Ce mois novembre 2015
Libre parole à…
Dana Shishmanian
La Poésie narrative...
Il est de réputation notoire que la
poésie ne « raconte » pas, ce n’est pas un
récit, c’en est même tout le contraire. Inutile de nous
lancer ici dans le « ce qu’est » la poésie,
si elle n’est pas un récit… ce serait utopique, ou
prétentieux, ou tout simplement trop banal, tant tout ce qui
peut s’envisager à ce sujet a déjà
été dit : depuis longtemps, et sur tous les registres, de
la polémique à l’exaltation quasiment mystique !… Bien
loin de ça, mon propos est de prendre à rebours tous ces
beaux discours et de mettre les pieds dans le plat, en déclarant
au contraire que la poésie raconte, et que si elle ne raconte
pas, elle ne présente aucun intérêt ! En tout cas,
pas pour moi…
Au-delà
de la contrariété, ou bien pour la déjouer, vous
pensez peut-être savoir où je veux en venir, et me guettez
au tournant en vous disant que je retomberais vite dans la liste
à la Prévert de ce qu’est la poésie : oui, elle
raconte, soit, mais alors, des événements
intérieurs… des états d’âme… des aventures de
l’esprit. Or de là, il n’y a plus qu’un pas jusqu’à
invoquer une longue kyrielle d’exemples !…
Pourtant, bien que cela
puisse être vrai (mais le contraire aussi…), un tel
énoncé fausserait mon propos, car mettrait trop l’accent
sur le « quoi » : alors même qu’il s’agit
d’événements intérieurs (et non
extérieurs), ou d’aventures de l’esprit, ce n’est pas l’objet
qui compte, c’est l’action même. Une action qui est toute
contenue dans le sujet, autant qu’elle le circonscrit à son
tour. La poésie vit justement par le fait qu’elle fait vivre le
surgissement du verbe, son mouvement premier :
si elle « raconte
», c’est qu’elle porte son « histoire » en haleine,
même pas le temps de l’exposer… juste le geste de t’agripper par
le col pour te faire comprendre que quelque chose d’extraordinaire est
survenu… que cela vient juste de t’arriver à toi-même
autant qu’à l’auteur, car lui, c’est toi – et c’est sur ce
transfert instantané de subjectivité que se base le
processus subtil d’osmose qu’on appelle lecture.
Le poète qui
t’interpelle ainsi, c’est comme le messager de Maratho: il arrive
haletant et crève sous tes yeux, n’a presque pas le temps de te
parler, il en esquisse juste le geste, balbutie quelque chose à
peine intelligible, et pourtant il t’a tout raconté par son
état même, en deux mots et en mille autres choses autant
concrètes qu’ineffables qui se dégagent de lui et te font
comprendre toute une histoire… que chacun pourrait raconter autrement,
s’il se donnerait la peine, mais personne, plus jamais, ne le ferait
comme lui, le marathonien !... Ce que chaque écouteur comprend,
c’est d’ailleurs son propre secret… charge à lui, s’il peut en
faire de même, d’annoncer sa propre victoire à d’autres,
en rendant son âme avec son dernier souffle, le moment venu.
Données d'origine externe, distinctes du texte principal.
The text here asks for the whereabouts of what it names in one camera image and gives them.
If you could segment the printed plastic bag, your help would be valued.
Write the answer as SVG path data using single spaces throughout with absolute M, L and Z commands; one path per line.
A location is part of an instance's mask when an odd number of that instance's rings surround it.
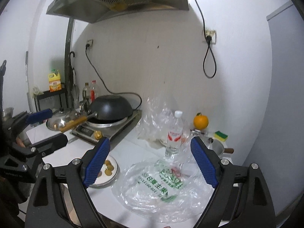
M 153 159 L 121 172 L 112 192 L 129 211 L 158 223 L 180 223 L 205 210 L 214 189 L 198 167 L 182 172 L 177 164 Z

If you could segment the steel pot lid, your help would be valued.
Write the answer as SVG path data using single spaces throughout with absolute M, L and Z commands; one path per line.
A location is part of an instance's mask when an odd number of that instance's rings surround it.
M 46 126 L 49 130 L 59 131 L 71 120 L 75 120 L 79 117 L 80 113 L 70 108 L 60 108 L 53 113 L 53 116 L 46 122 Z

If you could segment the black shelf rack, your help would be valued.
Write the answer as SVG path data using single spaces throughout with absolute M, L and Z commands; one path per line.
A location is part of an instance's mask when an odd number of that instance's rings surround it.
M 36 111 L 41 111 L 42 109 L 52 109 L 57 110 L 60 108 L 67 108 L 67 94 L 65 88 L 59 91 L 44 91 L 42 94 L 33 95 L 35 102 Z

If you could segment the yellow detergent jug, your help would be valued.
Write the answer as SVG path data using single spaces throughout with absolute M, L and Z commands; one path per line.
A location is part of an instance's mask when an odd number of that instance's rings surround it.
M 62 89 L 61 75 L 59 70 L 53 69 L 48 75 L 49 91 L 56 92 Z

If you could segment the steel induction cooker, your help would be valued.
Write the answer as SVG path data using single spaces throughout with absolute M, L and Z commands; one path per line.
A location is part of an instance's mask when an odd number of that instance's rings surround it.
M 98 141 L 94 138 L 94 132 L 99 130 L 102 132 L 103 137 L 107 137 L 109 140 L 112 140 L 127 127 L 131 126 L 133 128 L 141 116 L 142 111 L 135 110 L 131 116 L 115 123 L 97 124 L 92 121 L 87 121 L 77 126 L 75 129 L 72 129 L 71 134 L 91 144 L 96 144 Z

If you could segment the gold cooker knob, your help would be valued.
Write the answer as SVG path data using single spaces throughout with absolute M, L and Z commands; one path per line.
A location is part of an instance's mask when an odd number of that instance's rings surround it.
M 101 131 L 97 130 L 94 132 L 94 138 L 99 141 L 103 137 L 103 134 Z

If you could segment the yellow green sponge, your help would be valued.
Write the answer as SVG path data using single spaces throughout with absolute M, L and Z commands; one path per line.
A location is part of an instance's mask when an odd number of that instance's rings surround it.
M 228 135 L 226 135 L 220 131 L 215 132 L 214 137 L 222 142 L 225 142 L 228 139 Z

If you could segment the oil bottle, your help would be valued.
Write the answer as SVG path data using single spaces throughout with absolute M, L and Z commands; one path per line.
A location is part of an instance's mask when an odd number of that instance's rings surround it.
M 82 100 L 87 104 L 90 104 L 90 85 L 88 82 L 85 83 L 85 86 L 82 90 Z

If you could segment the black wok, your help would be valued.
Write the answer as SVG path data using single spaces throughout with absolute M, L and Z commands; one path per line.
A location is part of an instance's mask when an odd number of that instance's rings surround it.
M 80 115 L 77 119 L 69 121 L 60 132 L 64 133 L 89 119 L 101 121 L 123 120 L 133 114 L 129 101 L 121 95 L 103 95 L 96 98 L 89 105 L 89 113 Z

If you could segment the orange with leaf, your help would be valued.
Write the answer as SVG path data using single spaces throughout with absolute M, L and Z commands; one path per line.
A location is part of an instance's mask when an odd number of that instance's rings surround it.
M 204 130 L 209 125 L 209 119 L 207 116 L 205 116 L 201 113 L 197 113 L 193 119 L 193 125 L 194 125 L 194 128 L 197 130 Z

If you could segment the clear water bottle red label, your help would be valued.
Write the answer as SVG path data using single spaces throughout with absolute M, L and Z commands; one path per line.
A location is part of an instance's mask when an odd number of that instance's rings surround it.
M 172 158 L 173 155 L 177 154 L 182 145 L 184 129 L 182 115 L 182 111 L 176 110 L 174 112 L 174 119 L 169 125 L 165 150 L 165 156 L 168 158 Z

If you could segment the crumpled clear plastic bag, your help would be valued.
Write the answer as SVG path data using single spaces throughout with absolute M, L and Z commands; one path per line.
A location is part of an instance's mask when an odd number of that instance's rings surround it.
M 149 97 L 146 109 L 143 111 L 142 117 L 136 126 L 138 138 L 149 142 L 160 141 L 166 146 L 169 125 L 174 119 L 174 112 L 161 97 Z M 189 136 L 189 133 L 186 132 L 187 123 L 184 119 L 183 122 L 182 144 L 185 143 Z

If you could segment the white wall socket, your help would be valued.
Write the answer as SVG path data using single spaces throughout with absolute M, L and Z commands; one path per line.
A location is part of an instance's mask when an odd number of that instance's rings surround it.
M 204 30 L 202 31 L 203 43 L 207 43 L 206 38 L 209 39 L 211 44 L 216 44 L 216 30 Z

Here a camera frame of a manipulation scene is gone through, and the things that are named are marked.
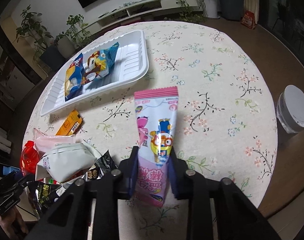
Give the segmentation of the person left hand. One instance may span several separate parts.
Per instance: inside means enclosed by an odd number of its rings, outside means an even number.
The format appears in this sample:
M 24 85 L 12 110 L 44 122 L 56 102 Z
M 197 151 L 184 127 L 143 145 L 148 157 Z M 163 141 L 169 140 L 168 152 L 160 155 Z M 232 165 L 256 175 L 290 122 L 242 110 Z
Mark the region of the person left hand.
M 21 233 L 28 234 L 28 228 L 15 206 L 9 209 L 2 216 L 0 215 L 0 226 L 9 239 L 18 239 L 18 236 L 16 235 L 16 232 L 12 226 L 13 223 L 17 223 L 19 225 L 19 231 Z

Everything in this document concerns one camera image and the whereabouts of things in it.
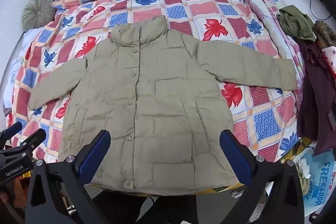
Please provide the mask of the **khaki puffer jacket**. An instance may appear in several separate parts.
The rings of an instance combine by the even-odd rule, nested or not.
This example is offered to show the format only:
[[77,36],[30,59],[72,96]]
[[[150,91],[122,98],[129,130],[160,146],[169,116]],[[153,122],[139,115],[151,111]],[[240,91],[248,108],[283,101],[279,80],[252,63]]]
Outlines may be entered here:
[[92,184],[123,192],[190,194],[237,184],[219,145],[234,122],[218,82],[295,90],[291,60],[171,30],[164,16],[116,25],[109,38],[36,84],[29,108],[69,93],[59,159],[101,130],[109,151]]

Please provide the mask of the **blue Freshippo bag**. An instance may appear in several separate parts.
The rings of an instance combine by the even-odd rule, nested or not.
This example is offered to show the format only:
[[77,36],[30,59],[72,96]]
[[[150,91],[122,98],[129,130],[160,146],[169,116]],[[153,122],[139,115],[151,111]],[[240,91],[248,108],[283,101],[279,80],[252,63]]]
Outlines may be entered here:
[[333,150],[315,155],[312,148],[294,161],[305,207],[323,205],[335,180]]

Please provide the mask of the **dark maroon garment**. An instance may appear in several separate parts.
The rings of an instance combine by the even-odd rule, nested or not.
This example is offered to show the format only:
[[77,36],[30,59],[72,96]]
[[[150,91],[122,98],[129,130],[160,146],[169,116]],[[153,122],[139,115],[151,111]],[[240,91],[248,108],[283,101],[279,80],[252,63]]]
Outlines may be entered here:
[[318,45],[295,39],[304,60],[302,102],[297,118],[297,133],[316,141],[319,155],[335,148],[335,78]]

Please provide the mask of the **round green velvet cushion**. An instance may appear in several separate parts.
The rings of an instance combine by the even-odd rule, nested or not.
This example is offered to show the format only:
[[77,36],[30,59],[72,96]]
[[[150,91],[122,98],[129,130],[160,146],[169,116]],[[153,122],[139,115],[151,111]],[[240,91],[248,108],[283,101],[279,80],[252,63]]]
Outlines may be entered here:
[[54,0],[31,0],[22,13],[22,29],[28,30],[44,27],[54,20],[56,9],[51,6]]

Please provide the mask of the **pink strawberry print cloth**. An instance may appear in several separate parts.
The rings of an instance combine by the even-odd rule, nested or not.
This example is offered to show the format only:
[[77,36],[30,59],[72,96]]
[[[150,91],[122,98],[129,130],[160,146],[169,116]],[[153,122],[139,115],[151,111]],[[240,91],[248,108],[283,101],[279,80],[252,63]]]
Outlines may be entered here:
[[336,47],[331,46],[322,49],[322,53],[324,54],[324,57],[326,58],[326,61],[331,69],[331,72],[333,75],[336,75]]

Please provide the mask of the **leopard print garment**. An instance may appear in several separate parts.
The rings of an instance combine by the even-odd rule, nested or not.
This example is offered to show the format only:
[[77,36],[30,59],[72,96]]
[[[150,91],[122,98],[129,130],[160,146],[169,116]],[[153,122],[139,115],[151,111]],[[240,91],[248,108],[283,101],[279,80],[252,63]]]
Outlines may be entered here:
[[336,34],[326,22],[316,20],[313,25],[313,32],[316,36],[315,42],[321,49],[335,47]]

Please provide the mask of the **olive green garment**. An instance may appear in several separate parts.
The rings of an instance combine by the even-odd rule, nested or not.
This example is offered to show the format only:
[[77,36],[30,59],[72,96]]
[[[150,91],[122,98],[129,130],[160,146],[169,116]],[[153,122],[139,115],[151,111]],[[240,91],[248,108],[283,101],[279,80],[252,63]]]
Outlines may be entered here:
[[277,20],[279,21],[282,30],[288,36],[301,40],[315,41],[313,21],[308,15],[303,14],[294,5],[281,8],[277,14]]

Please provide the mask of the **leaf patchwork bed quilt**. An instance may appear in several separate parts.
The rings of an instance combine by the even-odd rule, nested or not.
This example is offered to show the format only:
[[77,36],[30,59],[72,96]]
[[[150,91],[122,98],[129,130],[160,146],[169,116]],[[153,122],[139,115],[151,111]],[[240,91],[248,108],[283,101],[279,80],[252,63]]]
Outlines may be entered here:
[[69,97],[30,110],[31,89],[66,61],[87,54],[116,24],[164,15],[170,28],[204,42],[224,40],[281,58],[268,30],[244,0],[60,0],[54,8],[54,20],[29,40],[10,89],[7,117],[8,125],[22,124],[10,140],[14,147],[36,129],[45,130],[46,140],[34,152],[45,161],[58,155]]

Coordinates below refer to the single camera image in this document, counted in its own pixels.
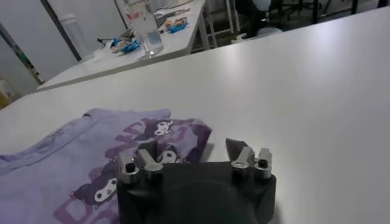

C’est ainsi que j’accueille la
poésie… comme le message hélé et haché d’un
coureur en fin de course, et si elle ne se raconte pas ainsi à
moi, elle n’est plus pour moi qu’un échange de vues, de
mondanités, d’impressions, d’arabesques du langage… elle ne me
dit, ne me raconte rien du tout !...
Alors, les poètes que j’aime me comblent de leurs histoires non
dites, que je devine et réécris dans mon esprit, comme
autant de Marathons personnels. Et s’est ainsi que la nappe
phréatique agit pour l’élargissement de l’âme du
monde…
J’aimerais évoquer dans ce sens quelques unes de mes rencontres
complices sur le seuil inchoatif du « raconter », or il se
trouve que j’ai puisé ces «histoires» dans des
recueils de poétesses aux Éditions du
Cygne: peut-être, juste une coïncidence...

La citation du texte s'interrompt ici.